* BRIEF: Go through the listing below and output exactly the line with "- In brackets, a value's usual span", the line with "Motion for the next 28", and each line between; omit the rest.
======== RECORDS TO PROCESS ========
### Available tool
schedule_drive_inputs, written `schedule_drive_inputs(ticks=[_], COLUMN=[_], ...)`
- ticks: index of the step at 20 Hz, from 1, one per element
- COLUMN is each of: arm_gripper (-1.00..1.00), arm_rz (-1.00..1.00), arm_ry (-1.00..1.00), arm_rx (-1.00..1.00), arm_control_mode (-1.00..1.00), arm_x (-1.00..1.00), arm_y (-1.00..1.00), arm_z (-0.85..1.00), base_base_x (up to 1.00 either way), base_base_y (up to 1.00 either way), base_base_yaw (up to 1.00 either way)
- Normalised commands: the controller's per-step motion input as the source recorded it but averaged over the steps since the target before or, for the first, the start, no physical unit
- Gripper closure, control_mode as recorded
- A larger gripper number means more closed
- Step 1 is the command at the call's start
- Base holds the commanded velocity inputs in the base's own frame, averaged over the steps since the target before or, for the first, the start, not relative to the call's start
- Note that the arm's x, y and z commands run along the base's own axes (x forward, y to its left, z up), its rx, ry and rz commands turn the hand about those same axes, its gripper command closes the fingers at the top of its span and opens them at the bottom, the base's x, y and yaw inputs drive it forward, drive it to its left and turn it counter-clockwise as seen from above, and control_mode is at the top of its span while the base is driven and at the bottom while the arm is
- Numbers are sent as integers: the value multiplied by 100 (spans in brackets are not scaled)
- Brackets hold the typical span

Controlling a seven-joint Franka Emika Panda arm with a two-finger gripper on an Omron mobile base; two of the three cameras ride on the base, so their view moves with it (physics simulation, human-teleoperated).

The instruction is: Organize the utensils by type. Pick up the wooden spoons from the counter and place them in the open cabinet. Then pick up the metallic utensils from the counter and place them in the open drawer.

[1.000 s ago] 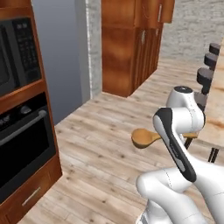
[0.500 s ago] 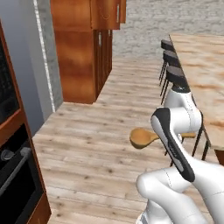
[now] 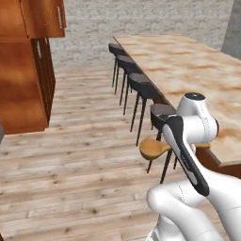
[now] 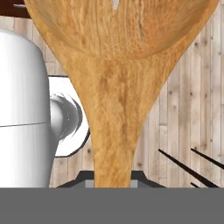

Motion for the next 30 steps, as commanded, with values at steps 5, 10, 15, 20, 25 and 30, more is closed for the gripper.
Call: schedule_drive_inputs(ticks=[5, 10, 15, 20, 25, 30], arm_gripper=[100, 100, 100, 100, 100, 100], arm_rz=[0, 0, 0, 0, 0, 0], arm_ry=[0, 0, 0, 0, 0, 0], arm_rx=[0, 0, 0, 0, 0, 0], arm_control_mode=[100, 100, 100, 100, 100, 100], arm_x=[0, 0, 0, 0, 0, 0], arm_y=[0, 0, 0, 0, 0, 0], arm_z=[0, 0, 0, 0, 0, 0], base_base_x=[89, 100, 100, 100, 100, 100], base_base_y=[57, 56, 51, 53, 54, 54], base_base_yaw=[-38, -14, -4, -4, -14, -15])
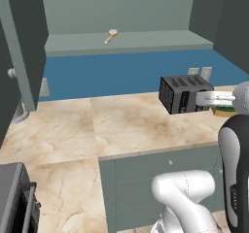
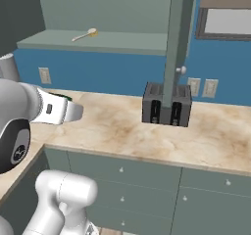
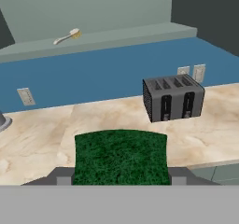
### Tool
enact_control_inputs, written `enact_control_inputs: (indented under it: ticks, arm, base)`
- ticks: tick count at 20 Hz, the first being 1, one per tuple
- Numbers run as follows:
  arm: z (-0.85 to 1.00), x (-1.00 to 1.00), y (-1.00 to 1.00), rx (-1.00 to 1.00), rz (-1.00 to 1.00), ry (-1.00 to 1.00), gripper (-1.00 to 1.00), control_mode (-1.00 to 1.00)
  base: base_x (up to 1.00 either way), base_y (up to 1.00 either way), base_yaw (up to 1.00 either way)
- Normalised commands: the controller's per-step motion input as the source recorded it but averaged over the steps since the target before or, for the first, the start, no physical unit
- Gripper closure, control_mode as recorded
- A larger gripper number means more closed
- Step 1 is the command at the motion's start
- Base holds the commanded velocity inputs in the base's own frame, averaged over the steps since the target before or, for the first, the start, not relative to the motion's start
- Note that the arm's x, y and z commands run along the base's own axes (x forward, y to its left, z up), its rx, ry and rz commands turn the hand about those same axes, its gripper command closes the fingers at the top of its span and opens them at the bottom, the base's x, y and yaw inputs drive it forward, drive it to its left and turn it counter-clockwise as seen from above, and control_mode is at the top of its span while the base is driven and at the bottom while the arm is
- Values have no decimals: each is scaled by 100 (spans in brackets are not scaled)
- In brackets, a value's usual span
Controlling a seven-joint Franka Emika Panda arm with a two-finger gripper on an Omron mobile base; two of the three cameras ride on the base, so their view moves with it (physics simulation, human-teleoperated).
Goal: Locate and retrieve the dish brush and sponge from the cabinet. Place them next to the sink.
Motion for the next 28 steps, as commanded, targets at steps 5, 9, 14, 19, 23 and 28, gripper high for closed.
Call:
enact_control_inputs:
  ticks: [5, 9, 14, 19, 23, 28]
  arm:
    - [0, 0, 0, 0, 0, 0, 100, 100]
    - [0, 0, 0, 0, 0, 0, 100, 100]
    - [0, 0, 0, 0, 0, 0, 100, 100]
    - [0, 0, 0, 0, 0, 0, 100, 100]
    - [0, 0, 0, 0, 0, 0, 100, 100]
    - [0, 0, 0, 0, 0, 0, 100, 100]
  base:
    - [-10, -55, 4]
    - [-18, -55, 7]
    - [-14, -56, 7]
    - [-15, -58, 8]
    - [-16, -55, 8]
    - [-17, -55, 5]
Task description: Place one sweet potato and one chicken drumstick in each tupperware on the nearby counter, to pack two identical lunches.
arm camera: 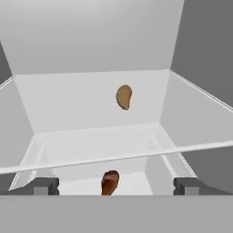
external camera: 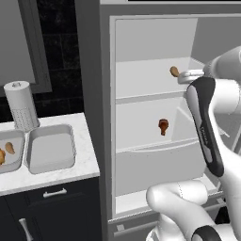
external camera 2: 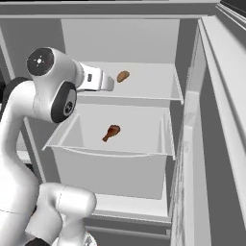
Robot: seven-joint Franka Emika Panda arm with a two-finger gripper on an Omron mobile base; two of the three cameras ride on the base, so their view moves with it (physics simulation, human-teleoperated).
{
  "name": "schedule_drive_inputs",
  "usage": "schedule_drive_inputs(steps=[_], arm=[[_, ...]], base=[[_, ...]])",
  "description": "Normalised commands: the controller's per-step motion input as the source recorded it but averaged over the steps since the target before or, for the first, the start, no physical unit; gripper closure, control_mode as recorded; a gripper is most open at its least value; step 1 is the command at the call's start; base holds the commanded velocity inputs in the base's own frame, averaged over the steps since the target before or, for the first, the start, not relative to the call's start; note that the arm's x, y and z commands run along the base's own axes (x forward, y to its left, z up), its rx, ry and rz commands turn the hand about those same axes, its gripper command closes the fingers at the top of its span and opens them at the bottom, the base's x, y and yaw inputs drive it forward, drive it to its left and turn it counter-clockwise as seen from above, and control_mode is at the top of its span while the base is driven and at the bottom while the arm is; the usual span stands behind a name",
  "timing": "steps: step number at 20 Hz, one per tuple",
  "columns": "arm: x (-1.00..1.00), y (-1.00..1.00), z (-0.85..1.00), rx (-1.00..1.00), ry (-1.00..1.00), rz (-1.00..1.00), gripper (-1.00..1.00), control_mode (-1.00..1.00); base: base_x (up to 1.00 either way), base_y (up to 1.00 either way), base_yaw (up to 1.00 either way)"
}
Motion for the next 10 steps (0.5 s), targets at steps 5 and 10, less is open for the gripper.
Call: schedule_drive_inputs(steps=[5, 10], arm=[[0.54, -0.07, -0.02, 0.00, 0.04, 0.00, -1.00, -1.00], [0.72, -0.06, -0.02, 0.00, 0.20, 0.00, -1.00, -1.00]], base=[[0.00, 0.00, 0.00], [0.00, 0.00, 0.00]])
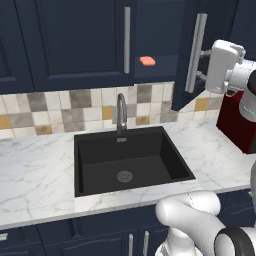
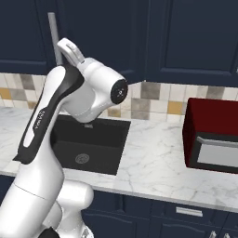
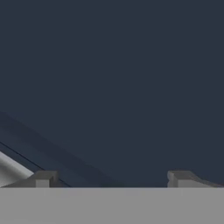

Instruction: Pick up the bar soap and bar soap from the sink, and place them back in the cabinet, and close the cabinet doors.

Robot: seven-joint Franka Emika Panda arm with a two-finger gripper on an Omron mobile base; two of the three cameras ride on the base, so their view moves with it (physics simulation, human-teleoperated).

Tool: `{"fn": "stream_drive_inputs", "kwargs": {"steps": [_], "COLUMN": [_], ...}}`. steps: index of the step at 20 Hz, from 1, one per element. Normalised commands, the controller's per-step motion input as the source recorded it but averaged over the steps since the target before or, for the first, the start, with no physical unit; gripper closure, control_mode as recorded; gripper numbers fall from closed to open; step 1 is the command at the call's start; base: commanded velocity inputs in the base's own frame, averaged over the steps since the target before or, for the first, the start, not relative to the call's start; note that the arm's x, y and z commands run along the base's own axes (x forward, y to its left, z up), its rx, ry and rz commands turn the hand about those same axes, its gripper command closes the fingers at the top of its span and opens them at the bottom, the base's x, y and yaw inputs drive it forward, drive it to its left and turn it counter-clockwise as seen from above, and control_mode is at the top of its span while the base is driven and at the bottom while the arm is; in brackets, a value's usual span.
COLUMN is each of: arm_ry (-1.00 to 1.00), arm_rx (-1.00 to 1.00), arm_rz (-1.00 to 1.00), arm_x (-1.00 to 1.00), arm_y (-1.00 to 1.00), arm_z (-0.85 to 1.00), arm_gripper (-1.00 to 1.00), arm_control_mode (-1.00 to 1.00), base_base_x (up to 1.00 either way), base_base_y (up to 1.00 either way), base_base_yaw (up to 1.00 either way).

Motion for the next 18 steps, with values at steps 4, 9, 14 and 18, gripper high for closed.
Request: {"fn": "stream_drive_inputs", "kwargs": {"steps": [4, 9, 14, 18], "arm_ry": [0.0, 0.0, 0.0, 0.0], "arm_rx": [0.0, 0.0, 0.0, 0.0], "arm_rz": [-0.04, -0.06, -0.08, -0.09], "arm_x": [0.31, 0.3, 0.35, 0.42], "arm_y": [0.4, 0.4, 0.35, 0.35], "arm_z": [0.0, 0.0, 0.0, 0.0], "arm_gripper": [-1.0, -1.0, -1.0, -1.0], "arm_control_mode": [-1.0, -1.0, -1.0, -1.0], "base_base_x": [0.0, 0.0, 0.0, 0.0], "base_base_y": [0.0, 0.0, 0.0, 0.0], "base_base_yaw": [0.0, 0.0, 0.0, 0.0]}}
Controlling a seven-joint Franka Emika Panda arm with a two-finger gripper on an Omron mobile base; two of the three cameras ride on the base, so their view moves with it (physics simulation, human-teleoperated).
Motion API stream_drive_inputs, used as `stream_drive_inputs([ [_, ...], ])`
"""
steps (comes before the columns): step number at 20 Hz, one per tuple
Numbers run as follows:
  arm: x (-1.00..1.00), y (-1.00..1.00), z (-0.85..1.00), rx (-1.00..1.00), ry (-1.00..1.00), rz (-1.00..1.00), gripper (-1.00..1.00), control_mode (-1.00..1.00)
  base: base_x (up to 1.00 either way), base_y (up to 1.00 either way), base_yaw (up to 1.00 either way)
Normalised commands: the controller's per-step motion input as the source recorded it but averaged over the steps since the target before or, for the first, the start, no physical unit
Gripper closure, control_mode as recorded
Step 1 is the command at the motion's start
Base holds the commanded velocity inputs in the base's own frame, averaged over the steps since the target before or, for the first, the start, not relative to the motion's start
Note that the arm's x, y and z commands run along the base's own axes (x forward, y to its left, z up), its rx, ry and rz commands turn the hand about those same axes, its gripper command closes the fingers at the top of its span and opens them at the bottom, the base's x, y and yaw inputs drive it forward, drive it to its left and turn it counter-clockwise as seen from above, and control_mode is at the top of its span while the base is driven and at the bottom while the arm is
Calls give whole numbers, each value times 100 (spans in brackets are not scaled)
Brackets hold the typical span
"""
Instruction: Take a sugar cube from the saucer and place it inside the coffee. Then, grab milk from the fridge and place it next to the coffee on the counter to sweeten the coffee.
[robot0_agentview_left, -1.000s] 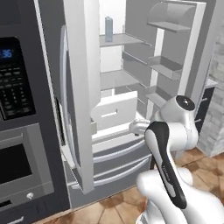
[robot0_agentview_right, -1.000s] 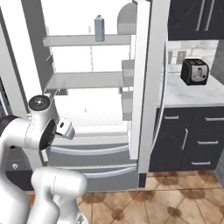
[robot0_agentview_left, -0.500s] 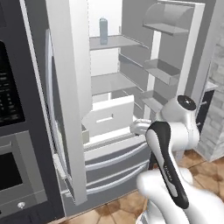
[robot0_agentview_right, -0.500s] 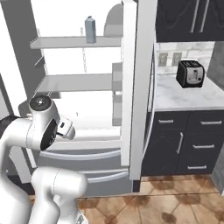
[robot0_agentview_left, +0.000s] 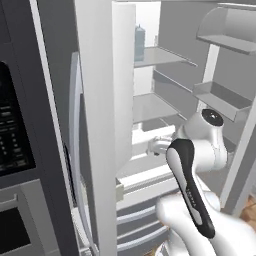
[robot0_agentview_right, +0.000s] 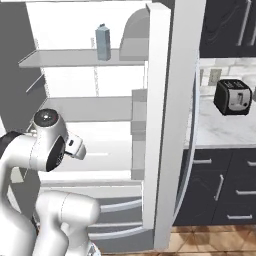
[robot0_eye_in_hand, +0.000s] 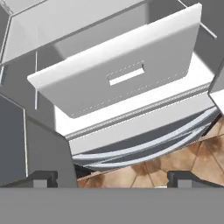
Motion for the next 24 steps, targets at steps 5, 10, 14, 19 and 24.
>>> stream_drive_inputs([
  [5, 0, 0, 0, 0, 0, 0, -100, 100, 46, -12, 11],
  [10, 0, 0, 0, 0, 0, 0, -100, 100, 20, -18, 12],
  [14, 0, -16, 16, -2, -18, 8, -100, -100, 0, 0, 0],
  [19, 10, -19, 46, -3, -22, 5, -100, -100, 0, 0, 0],
  [24, 33, 0, 64, -14, -21, 0, -100, -100, 0, 0, 0],
])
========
* RESULT OF THIS EXERCISE:
- In brackets, a value's usual span
Controlling a seven-joint Franka Emika Panda arm with a two-finger gripper on an Omron mobile base; two of the three cameras ride on the base, so their view moves with it (physics simulation, human-teleoperated).
Goal: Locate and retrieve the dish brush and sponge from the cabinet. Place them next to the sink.
Motion for the next 28 steps, as commanded, targets at steps 5, 9, 14, 19, 23 and 28, gripper high for closed.

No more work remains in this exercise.